By: Kristijan Vrban (vrban) 2011-12-02 10:12:12.606-0600

>Could you find out where Asterisk is getting stuck in the loop using gdb?
First look, it's a loop around function ast_rtcp_read in res_rtp_asterisk.c

By: Kinsey Moore (kmoore) 2011-12-02 11:20:15.903-0600

I'm thinking that RTCP needs to be prodded before it can work properly after being reenabled in some cases.  Could you give the attached patch a try?  If that doesn't fix it for you, could you give me the full stack trace from gdb?

By: Kristijan Vrban (vrban) 2011-12-02 17:43:56.355-0600

the patch does not help. it crash asterisk.

how can i offer a stack trace when asterisk does not crash (without your patch)
i know how to get the stack trace from gdb, when asterisk crash a dump a core file.
But this issue does not crash asterisk. it just use 100% CPU until T.38 is pass through.

By: Richard Mudgett (rmudgett) 2011-12-02 18:13:02.865-0600

You can attach gdb at any time to a running process.  The running process does not need to be specially compiled to do this.

See the https://wiki.asterisk.org/wiki/display/AST/Getting+a+Backtrace section on "Getting Information For A Deadlock" for an example gdb command.  You should run gdb when Asterisk is using 100% CPU.

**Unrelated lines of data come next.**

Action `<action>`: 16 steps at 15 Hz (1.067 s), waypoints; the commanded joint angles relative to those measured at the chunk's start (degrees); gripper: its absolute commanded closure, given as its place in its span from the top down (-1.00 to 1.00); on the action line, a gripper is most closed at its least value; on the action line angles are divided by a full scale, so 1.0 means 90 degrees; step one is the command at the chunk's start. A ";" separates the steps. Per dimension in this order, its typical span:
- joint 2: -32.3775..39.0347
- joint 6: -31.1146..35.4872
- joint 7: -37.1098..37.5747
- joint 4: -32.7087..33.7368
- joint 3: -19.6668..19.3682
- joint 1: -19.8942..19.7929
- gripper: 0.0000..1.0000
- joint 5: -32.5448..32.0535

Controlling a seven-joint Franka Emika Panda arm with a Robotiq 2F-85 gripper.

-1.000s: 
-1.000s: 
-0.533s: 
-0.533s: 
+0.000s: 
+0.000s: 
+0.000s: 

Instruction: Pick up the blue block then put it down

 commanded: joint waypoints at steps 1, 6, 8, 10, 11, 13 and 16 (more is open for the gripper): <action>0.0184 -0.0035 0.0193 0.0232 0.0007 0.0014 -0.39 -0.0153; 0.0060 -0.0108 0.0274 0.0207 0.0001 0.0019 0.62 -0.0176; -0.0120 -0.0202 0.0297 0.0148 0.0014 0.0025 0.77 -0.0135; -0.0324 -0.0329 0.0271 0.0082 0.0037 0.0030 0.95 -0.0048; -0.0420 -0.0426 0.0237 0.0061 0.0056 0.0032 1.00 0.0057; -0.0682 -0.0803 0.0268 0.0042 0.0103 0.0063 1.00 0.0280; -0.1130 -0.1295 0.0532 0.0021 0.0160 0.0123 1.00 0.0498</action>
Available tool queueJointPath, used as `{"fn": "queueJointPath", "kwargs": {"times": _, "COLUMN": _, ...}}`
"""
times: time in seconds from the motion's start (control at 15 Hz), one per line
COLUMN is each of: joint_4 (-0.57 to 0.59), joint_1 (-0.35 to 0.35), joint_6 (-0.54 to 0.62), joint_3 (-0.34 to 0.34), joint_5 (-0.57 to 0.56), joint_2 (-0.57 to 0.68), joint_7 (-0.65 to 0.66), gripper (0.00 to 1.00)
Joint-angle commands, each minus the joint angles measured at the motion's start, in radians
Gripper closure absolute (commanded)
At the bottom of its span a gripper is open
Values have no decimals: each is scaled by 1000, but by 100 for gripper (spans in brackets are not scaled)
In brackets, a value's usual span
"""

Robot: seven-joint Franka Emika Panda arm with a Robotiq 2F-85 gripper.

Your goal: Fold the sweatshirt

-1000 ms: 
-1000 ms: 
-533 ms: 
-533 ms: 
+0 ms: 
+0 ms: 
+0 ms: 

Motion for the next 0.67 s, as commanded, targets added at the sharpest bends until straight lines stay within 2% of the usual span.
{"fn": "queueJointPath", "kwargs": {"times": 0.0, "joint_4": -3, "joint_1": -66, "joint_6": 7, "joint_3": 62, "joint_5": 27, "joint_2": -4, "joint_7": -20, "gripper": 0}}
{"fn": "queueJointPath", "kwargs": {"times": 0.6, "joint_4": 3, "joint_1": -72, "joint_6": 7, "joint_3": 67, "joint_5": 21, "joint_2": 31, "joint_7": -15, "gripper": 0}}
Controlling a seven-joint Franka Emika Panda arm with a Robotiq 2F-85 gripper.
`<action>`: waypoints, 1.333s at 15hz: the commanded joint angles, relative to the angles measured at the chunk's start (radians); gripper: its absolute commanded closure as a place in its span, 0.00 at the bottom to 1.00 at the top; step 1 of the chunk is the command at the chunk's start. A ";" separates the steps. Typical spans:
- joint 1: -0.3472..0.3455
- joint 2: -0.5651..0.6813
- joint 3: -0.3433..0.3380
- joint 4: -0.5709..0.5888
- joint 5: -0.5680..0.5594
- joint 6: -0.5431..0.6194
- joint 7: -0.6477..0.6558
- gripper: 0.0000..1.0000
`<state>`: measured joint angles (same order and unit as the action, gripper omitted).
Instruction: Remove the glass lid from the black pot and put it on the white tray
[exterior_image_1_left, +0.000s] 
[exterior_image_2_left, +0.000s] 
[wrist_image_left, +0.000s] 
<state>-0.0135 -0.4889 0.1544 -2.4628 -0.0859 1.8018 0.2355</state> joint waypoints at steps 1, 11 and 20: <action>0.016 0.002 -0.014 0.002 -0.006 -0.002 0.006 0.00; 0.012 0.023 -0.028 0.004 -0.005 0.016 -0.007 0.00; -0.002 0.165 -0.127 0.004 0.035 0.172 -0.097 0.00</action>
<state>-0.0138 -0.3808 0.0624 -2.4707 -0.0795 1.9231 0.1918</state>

By: Kristijan Vrban (vrban) 2011-12-03 07:23:14.968-0600

here is the output of gdb -ex "thread apply all bt" --batch /usr/sbin/asterisk `pidof asterisk` > /tmp/backtrace-threads.txt
when asterisk eat 100%CPU

By: Kinsey Moore (kmoore) 2012-01-23 08:13:29.051-0600

Hi Kristijan, could you capture a pcap of this occurring with tcpdump or wireshark?  That would be very helpful in reproducing this issue.  Configuration information would also help (specifically sip.conf).

By: Kinsey Moore (kmoore) 2012-01-25 15:39:28.598-0600

I've been looking at this further and I think I have a fix for the issue.  It seems that Asterisk is still polling the RTCP file descriptor after RTCP is shut down and removed.  If the descriptor happens to have data ready when the removal occurs, then Asterisk will go into an infinite loop trying to read data that it can never actually access.  The attached patch disables the audio RTCP file descriptor for the duration of the T.38 transaction. Please test the patch at your convenience.  

By: Kristijan Vrban (vrban) 2012-01-31 09:39:11.748-0600

i just did test the patch. issues is fixed!